This section compares the performance of improved YOLOv8s, YOLOv8 (baseline), YOLOv7, and YOLOv5, with a focus on their ability to detect anomalies associated with fiber optic cable infrastructure specifically, human climbing activities on pole-mounted systems. Conventional object detection datasets frequently lack annotated examples of such specialized events. As a result, a bespoke dataset was created for this investigation, which included high-resolution photos and annotated bounding boxes for unauthorized human presence, climbing, and other suspicious activity near optical fiber poles. To ensure experimental consistency and fairness, each model was trained independently but under the same settings. The improved YOLOv8s has a lightweight backbone with smaller channel sizes, which increases speed and lowers computational cost. Improved FPN and anchor-free heads increase localization accuracy, particularly in obstructed scenes. It’s designed for real-time anomaly detection on edge devices that have limited processing power. The comparative study results are summarized in Table 3. YOLOv8s-modified performed better than all other models in every key statistic. It had the highest precision (96.9%), demonstrating the capacity to reduce false positives, and the highest recall (86.6%), suggesting strong detection capability without missing crucial events. Furthermore, it achieved a mAP@50 of 97.3% and a mAP@50:95 of 71.5%, proving its stability across various detection thresholds and confirming the high localization accuracy.

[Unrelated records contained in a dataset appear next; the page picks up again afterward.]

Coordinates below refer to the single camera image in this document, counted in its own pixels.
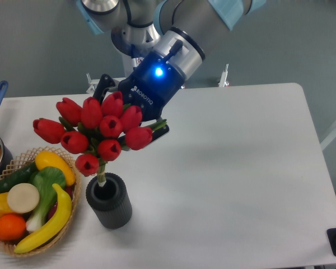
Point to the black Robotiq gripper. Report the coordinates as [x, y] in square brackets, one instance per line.
[150, 87]

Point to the red tulip bouquet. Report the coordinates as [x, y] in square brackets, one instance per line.
[97, 131]

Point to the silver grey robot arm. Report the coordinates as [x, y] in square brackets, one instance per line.
[162, 44]

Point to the dark grey ribbed vase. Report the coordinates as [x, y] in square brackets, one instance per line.
[110, 202]

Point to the yellow lemon squash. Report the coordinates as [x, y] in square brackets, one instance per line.
[50, 159]

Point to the green bok choy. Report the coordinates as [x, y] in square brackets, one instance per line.
[43, 182]

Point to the yellow banana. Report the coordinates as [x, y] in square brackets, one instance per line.
[52, 227]

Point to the green cucumber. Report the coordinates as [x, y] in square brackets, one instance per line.
[19, 176]

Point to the beige round disc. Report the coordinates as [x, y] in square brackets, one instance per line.
[23, 198]

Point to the orange fruit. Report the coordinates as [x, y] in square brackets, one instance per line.
[12, 227]

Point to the woven wicker basket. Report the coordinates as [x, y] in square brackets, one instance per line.
[24, 159]

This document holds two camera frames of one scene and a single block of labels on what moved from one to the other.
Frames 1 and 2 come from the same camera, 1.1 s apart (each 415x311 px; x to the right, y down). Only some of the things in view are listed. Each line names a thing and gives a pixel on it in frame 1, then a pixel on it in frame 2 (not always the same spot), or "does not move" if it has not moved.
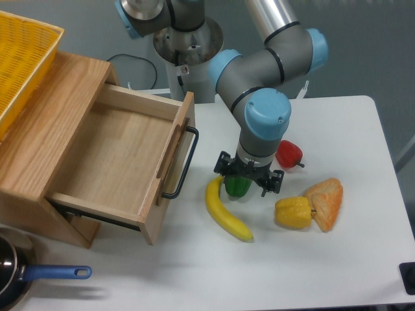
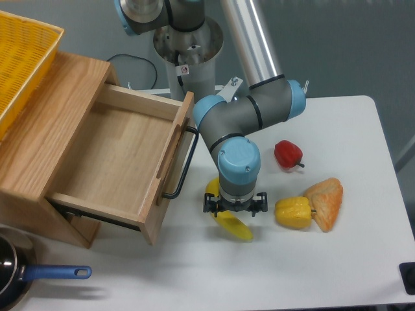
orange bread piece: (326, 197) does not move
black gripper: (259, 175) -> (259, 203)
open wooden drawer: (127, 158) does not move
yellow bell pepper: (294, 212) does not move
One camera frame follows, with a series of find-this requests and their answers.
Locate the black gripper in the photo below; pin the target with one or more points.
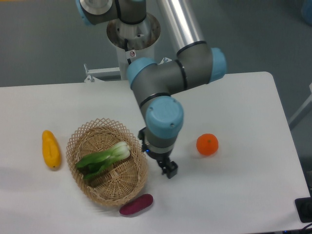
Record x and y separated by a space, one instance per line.
161 155

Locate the yellow mango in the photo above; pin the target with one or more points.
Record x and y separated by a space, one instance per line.
50 150

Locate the purple sweet potato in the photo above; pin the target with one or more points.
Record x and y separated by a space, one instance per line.
137 205

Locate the woven wicker basket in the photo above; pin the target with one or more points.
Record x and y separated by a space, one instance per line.
120 182

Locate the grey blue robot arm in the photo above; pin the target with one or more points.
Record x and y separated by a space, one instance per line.
196 63

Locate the orange mandarin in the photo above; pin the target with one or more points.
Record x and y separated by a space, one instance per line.
207 144

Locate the green bok choy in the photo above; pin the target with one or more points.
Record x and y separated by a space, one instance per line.
93 164

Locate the black device at table edge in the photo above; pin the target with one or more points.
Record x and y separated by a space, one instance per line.
304 209

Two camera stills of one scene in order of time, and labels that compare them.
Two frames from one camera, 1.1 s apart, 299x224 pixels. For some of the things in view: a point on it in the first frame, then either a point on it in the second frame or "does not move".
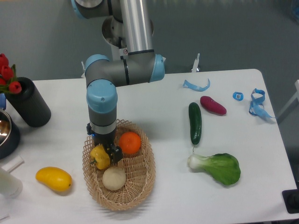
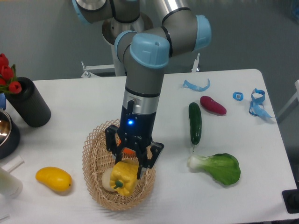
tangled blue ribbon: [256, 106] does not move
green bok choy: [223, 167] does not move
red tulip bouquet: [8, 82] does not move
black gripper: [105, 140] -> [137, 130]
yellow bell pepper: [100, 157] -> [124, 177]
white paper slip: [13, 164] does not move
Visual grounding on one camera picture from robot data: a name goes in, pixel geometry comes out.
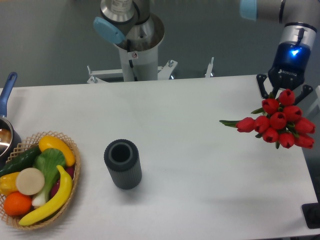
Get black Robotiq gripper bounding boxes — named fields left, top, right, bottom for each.
left=256, top=42, right=314, bottom=105

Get red tulip bouquet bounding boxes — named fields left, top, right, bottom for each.
left=219, top=89, right=316, bottom=149

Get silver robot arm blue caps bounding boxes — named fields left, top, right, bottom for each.
left=239, top=0, right=320, bottom=104

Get dark grey ribbed vase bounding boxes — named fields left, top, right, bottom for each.
left=103, top=139, right=142, bottom=190

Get black device table corner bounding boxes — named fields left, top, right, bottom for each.
left=301, top=202, right=320, bottom=229

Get purple plastic eggplant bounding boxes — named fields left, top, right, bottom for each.
left=49, top=166, right=75, bottom=199

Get yellow plastic squash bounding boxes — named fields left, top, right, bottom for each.
left=38, top=135, right=76, bottom=167

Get yellow plastic banana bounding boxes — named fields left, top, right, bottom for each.
left=18, top=165, right=73, bottom=227

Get green plastic bok choy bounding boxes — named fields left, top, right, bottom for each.
left=32, top=148, right=66, bottom=208

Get woven wicker basket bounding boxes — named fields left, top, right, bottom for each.
left=0, top=131, right=81, bottom=231

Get green plastic cucumber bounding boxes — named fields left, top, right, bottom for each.
left=0, top=145, right=41, bottom=177

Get beige round disc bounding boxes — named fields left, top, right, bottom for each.
left=15, top=167, right=45, bottom=196

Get yellow plastic bell pepper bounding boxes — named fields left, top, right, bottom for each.
left=0, top=172, right=20, bottom=196

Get orange plastic fruit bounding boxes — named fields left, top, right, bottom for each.
left=3, top=191, right=32, bottom=216

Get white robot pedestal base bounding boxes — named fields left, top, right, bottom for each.
left=86, top=0, right=216, bottom=84

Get blue handled saucepan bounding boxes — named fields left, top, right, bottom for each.
left=0, top=72, right=21, bottom=163

Table 3 The comparison of Modified YOLOv8s with other models’ performance based on key evaluation metrics.

The improved YOLOv8s also achieved the fastest inference time of 66.8 ms, making it ideal for real-time monitoring applications that require immediate danger identification. In comparison, YOLOv5 demonstrated significant flaws, with a lower mAP@50 (66.4%) and recall (67.5%), occasionally failing to detect climbing behaviors, which could result in missing anomalies during live monitoring. Additionally, YOLOv8s-modified performed more smoothly and consistently on confidence-based metrics, such as the precision-confidence, recall-confidence, and F1-confidence curves as shown in Fig. 3. These curves showed its consistent detection thresholds and minimal variability, resulting in fewer misclassifications in uncertain environments. YOLOv8s-modified has greater performance due to its advanced transformer-inspired architecture, adaptive feature fusion algorithms, and increased object tracking consistency between frames. Therefore, YOLOv8s-modified emerged as the best effective model for detecting anomalies near pole-mounted fiber optic infrastructures. It combines high detection accuracy, rapid inference speed, and robustness against severe environmental conditions making it an optimum choice for implementation in automated telecom monitoring and maintenance systems.

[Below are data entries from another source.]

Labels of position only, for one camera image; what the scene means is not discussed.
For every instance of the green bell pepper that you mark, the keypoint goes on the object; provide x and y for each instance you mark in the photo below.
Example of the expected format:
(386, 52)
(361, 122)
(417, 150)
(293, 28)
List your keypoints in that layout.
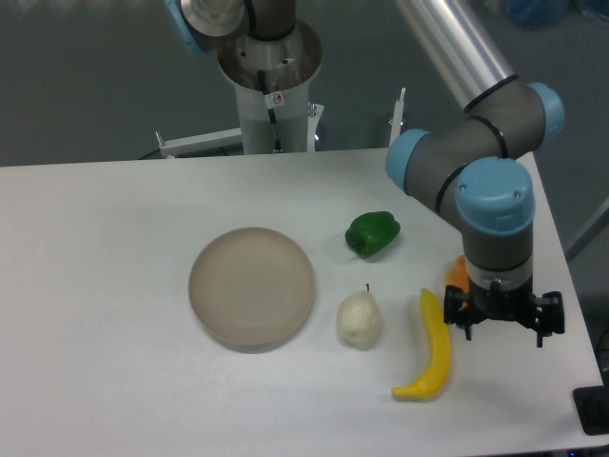
(371, 232)

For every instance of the beige round plate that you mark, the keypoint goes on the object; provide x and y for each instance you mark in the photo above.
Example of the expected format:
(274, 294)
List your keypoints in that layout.
(252, 289)

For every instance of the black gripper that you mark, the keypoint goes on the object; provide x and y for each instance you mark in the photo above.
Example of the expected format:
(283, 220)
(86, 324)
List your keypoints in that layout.
(504, 295)

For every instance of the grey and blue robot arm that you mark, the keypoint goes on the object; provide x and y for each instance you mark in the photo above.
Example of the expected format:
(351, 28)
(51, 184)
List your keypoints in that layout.
(470, 176)

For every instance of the white metal bracket right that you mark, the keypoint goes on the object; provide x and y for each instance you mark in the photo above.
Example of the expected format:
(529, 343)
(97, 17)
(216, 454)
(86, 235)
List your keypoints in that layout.
(397, 118)

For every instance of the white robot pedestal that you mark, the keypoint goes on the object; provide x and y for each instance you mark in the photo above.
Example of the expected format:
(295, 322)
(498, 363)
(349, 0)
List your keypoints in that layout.
(271, 80)

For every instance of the blue plastic bag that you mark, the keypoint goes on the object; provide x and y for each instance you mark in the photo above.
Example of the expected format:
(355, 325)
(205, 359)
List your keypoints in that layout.
(535, 14)

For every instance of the white pear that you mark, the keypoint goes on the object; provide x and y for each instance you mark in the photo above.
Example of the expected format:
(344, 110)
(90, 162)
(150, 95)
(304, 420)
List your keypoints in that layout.
(359, 319)

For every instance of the yellow banana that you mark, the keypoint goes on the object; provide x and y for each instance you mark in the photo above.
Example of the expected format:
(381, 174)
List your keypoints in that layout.
(431, 381)

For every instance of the white metal bracket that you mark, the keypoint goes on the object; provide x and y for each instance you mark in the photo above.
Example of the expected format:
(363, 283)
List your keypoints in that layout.
(397, 118)
(199, 145)

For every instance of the white metal bracket left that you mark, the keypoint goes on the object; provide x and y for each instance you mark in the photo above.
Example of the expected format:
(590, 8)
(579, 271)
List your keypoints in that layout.
(199, 145)

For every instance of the orange fruit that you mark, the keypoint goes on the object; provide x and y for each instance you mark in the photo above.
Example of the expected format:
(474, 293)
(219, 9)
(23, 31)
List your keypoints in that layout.
(457, 277)

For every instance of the black device at edge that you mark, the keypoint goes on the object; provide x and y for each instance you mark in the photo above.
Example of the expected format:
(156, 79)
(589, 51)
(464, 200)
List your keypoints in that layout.
(592, 408)

Comparison of YOLOv8s-modified and YOLOv8s models

The confusion matrix comparison of modified YOLOv8s and original YOLOv8s shows significant improvements in classification accuracy following model augmentation as presented in Fig. 6. The improved YOLOv8s has less false positives and false negatives, with more predictions correctly falling along the diagonal of the matrix, indicating higher precision and recall across all classes. In contrast, the original YOLOv8s matrix shows more class confusion, especially in overlapping or visually similar activity categories. This increase indicates how adjustments, such as augmentation, attention modules, or architecture tuning, can improve detection reliability and resilience in complicated surveillance tasks.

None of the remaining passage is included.